Many of us have spent weeks, months, or longer trying to change habits of thoughts, feelings, or behaviors that we found next to impossible to change. The New Year brings promises and resolutions, yet by February, many of us are back to our patterned ways of being, behaving, and feeling. This is not because we lack will power, but because our nervous systems need patterned repetitive experiences over time. When we begin to think differently, feel differently, and choose novel behaviors, our brains and nervous systems may feel threatened and move to survival states. Therefore, we often relinquish new habits that feel uncomfortable and unfamiliar. Once we understand that the biological and chemical changes in our nervous system are causing this discomfort, we feel more powerful and confident as we move through these rivers of change. Most of us have been so conditioned to run from the unknown that we do not really question this fear. Dispenza states, “If you told me that you did not like being in that void of the unknown because it feels disorienting and you can’t see what lies ahead, I’d say that’s actually great, because the best way to predict your future is to create your future.”

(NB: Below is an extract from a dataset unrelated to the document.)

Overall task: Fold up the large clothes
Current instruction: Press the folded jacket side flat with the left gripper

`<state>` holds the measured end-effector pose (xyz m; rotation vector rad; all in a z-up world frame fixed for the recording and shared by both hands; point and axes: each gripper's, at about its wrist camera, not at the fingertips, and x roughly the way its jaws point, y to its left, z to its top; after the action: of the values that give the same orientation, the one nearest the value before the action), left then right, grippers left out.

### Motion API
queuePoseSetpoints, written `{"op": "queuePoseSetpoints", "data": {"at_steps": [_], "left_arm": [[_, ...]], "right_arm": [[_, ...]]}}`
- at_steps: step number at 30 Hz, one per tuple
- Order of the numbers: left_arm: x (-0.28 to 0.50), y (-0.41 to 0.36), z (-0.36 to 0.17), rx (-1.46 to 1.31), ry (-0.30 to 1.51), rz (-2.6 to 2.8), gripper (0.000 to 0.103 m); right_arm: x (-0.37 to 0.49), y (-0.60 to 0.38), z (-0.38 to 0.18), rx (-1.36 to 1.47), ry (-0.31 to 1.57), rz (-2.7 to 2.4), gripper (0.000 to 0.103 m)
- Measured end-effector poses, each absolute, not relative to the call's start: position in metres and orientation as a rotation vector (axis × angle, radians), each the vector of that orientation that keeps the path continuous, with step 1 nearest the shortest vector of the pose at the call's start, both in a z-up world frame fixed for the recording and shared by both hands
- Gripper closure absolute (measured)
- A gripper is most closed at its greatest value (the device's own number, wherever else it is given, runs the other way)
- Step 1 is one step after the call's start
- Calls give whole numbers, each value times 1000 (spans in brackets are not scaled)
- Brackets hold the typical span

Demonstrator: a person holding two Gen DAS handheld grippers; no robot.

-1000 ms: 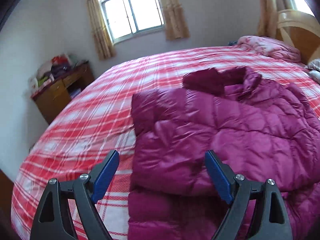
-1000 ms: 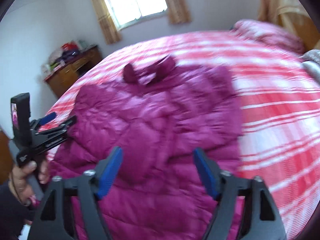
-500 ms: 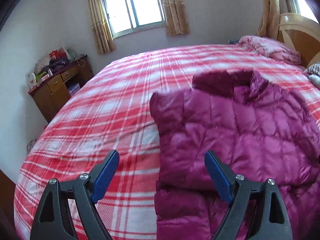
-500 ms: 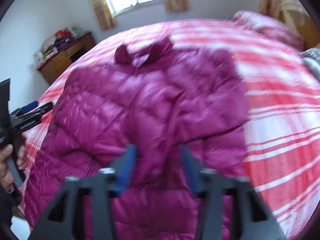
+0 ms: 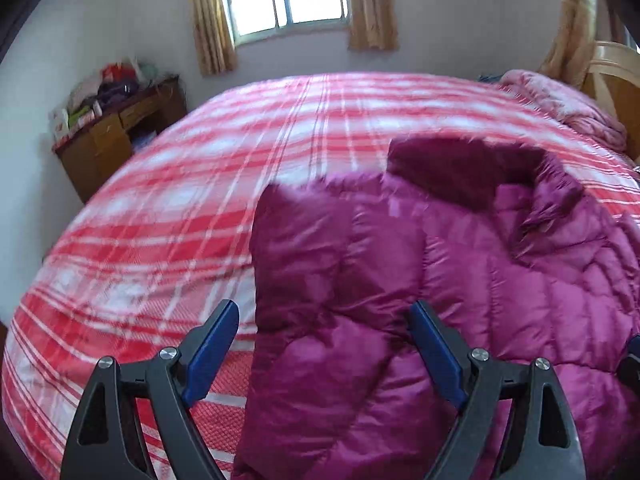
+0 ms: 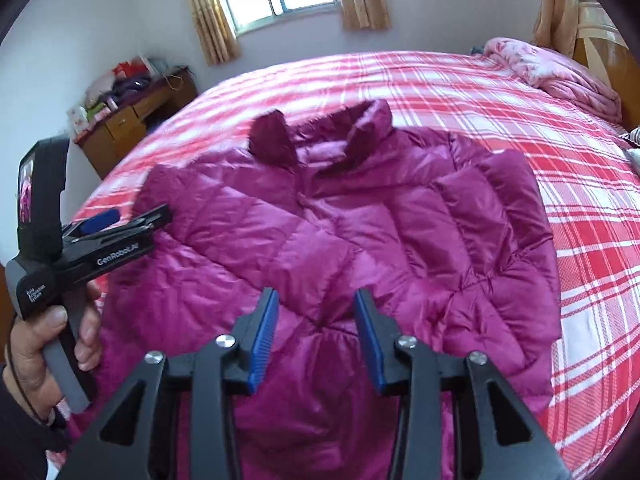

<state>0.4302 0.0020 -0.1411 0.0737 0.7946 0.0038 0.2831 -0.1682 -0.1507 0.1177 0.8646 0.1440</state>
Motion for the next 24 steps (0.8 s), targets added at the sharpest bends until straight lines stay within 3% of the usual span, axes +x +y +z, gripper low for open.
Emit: {"op": "queuePoseSetpoints", "data": {"at_steps": [9, 24], "left_arm": [[438, 14, -174, -27, 896, -56, 15], [442, 11, -179, -5, 909, -27, 9]], "right_arm": [[285, -170, -171, 98, 882, 125, 62], [281, -147, -179, -64, 864, 33, 62]]}}
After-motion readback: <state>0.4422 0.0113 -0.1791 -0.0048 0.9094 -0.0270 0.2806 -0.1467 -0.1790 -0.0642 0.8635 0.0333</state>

To think outside the box generates neuroplasticity. When our brains change, our minds change, because our mind is the brain in action. As we use our brains, they grow and change through the use-dependent principle of neuroplasticity. Our brains prune away connections or synapses that we no longer use or need, while sprouting connections when we learn something new. Our brains are organized to reflect everything we know, and we use this historical information to predict new experiences. Therefore, change can feel very difficult as we keep records of the trillions and trillions of neurons that have connected with one another throughout our lives. The complex networks of neurons that have fired throughout our days on earth have formed memories of our past experiences, and if we do not create intentional changes or shifts, we become individuals and communities who are living in the past.